1) A patient safety incident as defined by the NRLS had occurred;

2) The patient safety incident occurred in an emergency department hospital care setting outlined in the report;

3) The report did not describe a prevented patient safety incident and.

4) There was evidence in the free text incident descriptor report of a diagnostic error as defined by the Society to Improve Diagnosis in Medicine [4]. These definitions include

  • Diagnostic error: “The failure to (a) establish an accurate and timely explanation of the patient’s health problem(s) or (b) communicate that explanation to the patient”

  • Wrong diagnosis: “Occurs, for example, if a patient truly having a heart attack is told their pain is from acid indigestion”

  • Delayed diagnosis: “Refers to a case where the diagnosis should have been made earlier.”

  • Missed diagnosis: “Refers to a patient whose medical complaints are never explained.”

Reports not meeting these criteria were excluded.

Data coding

We coded each report’s free text according to the classification system developed by Carson-Stevens et al. [33], and used in other studies [29, 30, 34]. This system incorporates coding frameworks different to the NRLS’s own coding framework to record multiple incident types and their contributory factors, outcome and harm severity. For each relevant report, we coded: the type of diagnostic error; the chain of events leading up to the diagnostic error (“contributory incidents”), for example investigation results not followed up or mistakes in interpreting investigations; other “contributory factors”, for example staff fatigue, inadequate staff numbers; and the reported patient outcomes, for example increased level of care, and harm severity. Harm severity classification was based on the World Health Organisation International Classification for Patient Safety definitions [35]. We organised these incidents and factors chronologically through recursive incident analysis [33].

A random sample of 10% of reports was double-coded by AC, with a Cohen’s Kappa score calculated for inter-rater agreement (between FH and AC), and discordance between coders discussed to ensure consistent application of codes and their definitions [36].

Data analysis

We undertook exploratory descriptive analysis for the frequency of specific diagnoses, the types of diagnostic error and the common incidents and contributory factors occurring.

Data synthesis

We then conducted thematic analysis, reviewing the constellation of factors and incidents leading to the diagnostic error in relation to their severity of harm [37, 38].

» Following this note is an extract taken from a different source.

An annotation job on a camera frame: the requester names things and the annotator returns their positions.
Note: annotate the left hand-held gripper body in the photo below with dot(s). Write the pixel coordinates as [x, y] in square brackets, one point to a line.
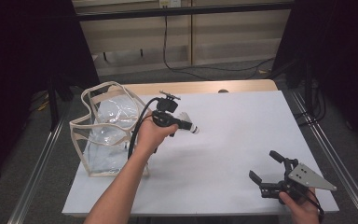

This was done according to the nature of related incidents (e.g. insufficient assessment, imaging reading errors) and associated contributory factors leading to the diagnostic errors. We used the common patterns associated with diagnoses and related incidents to develop a driver diagram, a visual display of what “drives” achievement of an aim, to integrate the most significant themes and their possible interventions [39].

Results

From 5412 reports which had a diagnostic error defined by the reporter, 2288 (42%) fulfilled our definition of diagnostic error occurring in an emergency department setting and were analysed. From the 10% sample that was double coded, there was a Cohen’s Kappa of 0.868 for inter-rater agreement.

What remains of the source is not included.